Desemprego pesa e cheque sem fundo cresce 19,7%
PUBLICAÇÃO
quinta-feira, 19 de março de 2009
Das Agências 
São Paulo - O volume de cheques sem fundo no Brasil aumentou 19,7% no primeiro bimestre de 2009, na comparação com o mesmo período de 2008, informou ontem o indicador Serasa Experian de cheques sem fundo. De acordo com o indicador, nos dois primeiros meses de 2009, foram devolvidos 23,1 cheques para cada mil compensados. Em janeiro e fevereiro de 2008, essa relação foi de 19,3.
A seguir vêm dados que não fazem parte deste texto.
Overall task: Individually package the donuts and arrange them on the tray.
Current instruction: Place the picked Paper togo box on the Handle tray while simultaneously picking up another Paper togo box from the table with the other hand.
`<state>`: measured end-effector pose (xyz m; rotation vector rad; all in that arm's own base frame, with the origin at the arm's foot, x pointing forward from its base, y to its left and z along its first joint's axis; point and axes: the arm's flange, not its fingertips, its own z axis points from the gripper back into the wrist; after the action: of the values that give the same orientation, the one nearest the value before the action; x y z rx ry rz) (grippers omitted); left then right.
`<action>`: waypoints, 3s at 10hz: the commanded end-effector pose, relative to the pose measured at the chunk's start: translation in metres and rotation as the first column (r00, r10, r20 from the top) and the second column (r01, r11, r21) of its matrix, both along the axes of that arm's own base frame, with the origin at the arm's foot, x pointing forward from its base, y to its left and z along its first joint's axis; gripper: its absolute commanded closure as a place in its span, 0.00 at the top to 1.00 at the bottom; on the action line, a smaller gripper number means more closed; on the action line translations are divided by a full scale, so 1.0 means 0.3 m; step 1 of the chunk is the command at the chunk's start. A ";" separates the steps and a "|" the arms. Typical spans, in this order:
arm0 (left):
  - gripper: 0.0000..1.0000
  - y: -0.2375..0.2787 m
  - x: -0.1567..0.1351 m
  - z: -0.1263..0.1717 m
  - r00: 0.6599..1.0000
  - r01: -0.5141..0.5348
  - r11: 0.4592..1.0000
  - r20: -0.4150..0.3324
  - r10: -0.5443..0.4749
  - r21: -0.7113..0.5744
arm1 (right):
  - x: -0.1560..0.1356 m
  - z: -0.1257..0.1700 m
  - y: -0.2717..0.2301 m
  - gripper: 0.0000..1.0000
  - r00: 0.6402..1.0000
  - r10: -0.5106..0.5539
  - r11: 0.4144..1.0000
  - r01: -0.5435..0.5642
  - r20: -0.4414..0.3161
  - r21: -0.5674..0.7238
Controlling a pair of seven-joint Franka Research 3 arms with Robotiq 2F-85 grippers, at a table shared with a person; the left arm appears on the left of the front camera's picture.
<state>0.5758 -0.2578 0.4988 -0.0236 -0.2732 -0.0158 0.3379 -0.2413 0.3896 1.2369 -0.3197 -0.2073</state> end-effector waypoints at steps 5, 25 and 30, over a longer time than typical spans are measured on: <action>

Nos dois primeiros meses de 2009, houve um total de 4,60 milhões de cheques devolvidos e 199,37 milhões de compensados. Segundo os técnicos da Serasa Experian, o aumento da inadimplência com cheques se deve ao maior endividamento de parte da população, às despesas sazonais de início de ano (como IPTU, IPVA e gastos escolares) e à redução do número de empregos formais no último trimestre de 2008.
O desemprego é fator determinante para a inadimplência, informa a entidade, que pondera que, apesar da devolução em alta, os cheques ainda apresentam uma das menores inadimplências do mercado. No mês passado, foram devolvidos 2,19 milhões de cheques, e compensados 94,39 milhões.
Em relação à inadimplência dos cheques por Estados, o Acre apresentou o maior número (102,4) de devoluções a cada mil compensados nos dois primeiros meses deste ano. Na outra ponta, São Paulo registrou o menor volume, com 17,8 cheques devolvidos a cada mil compensados. Abaixo da média nacional (23,1), ainda aparecem Pernambuco (22,8), Minas Gerais (21,6), Paraná (20,9), Santa Catarina (20,3), Rio (19), São Paulo (17,8).
Por regiões, a Norte apresentou índice de 53,7, seguido pela Nordeste (37,6), Centro-Oeste (31,3), Sul (22,3) e Sudeste (19).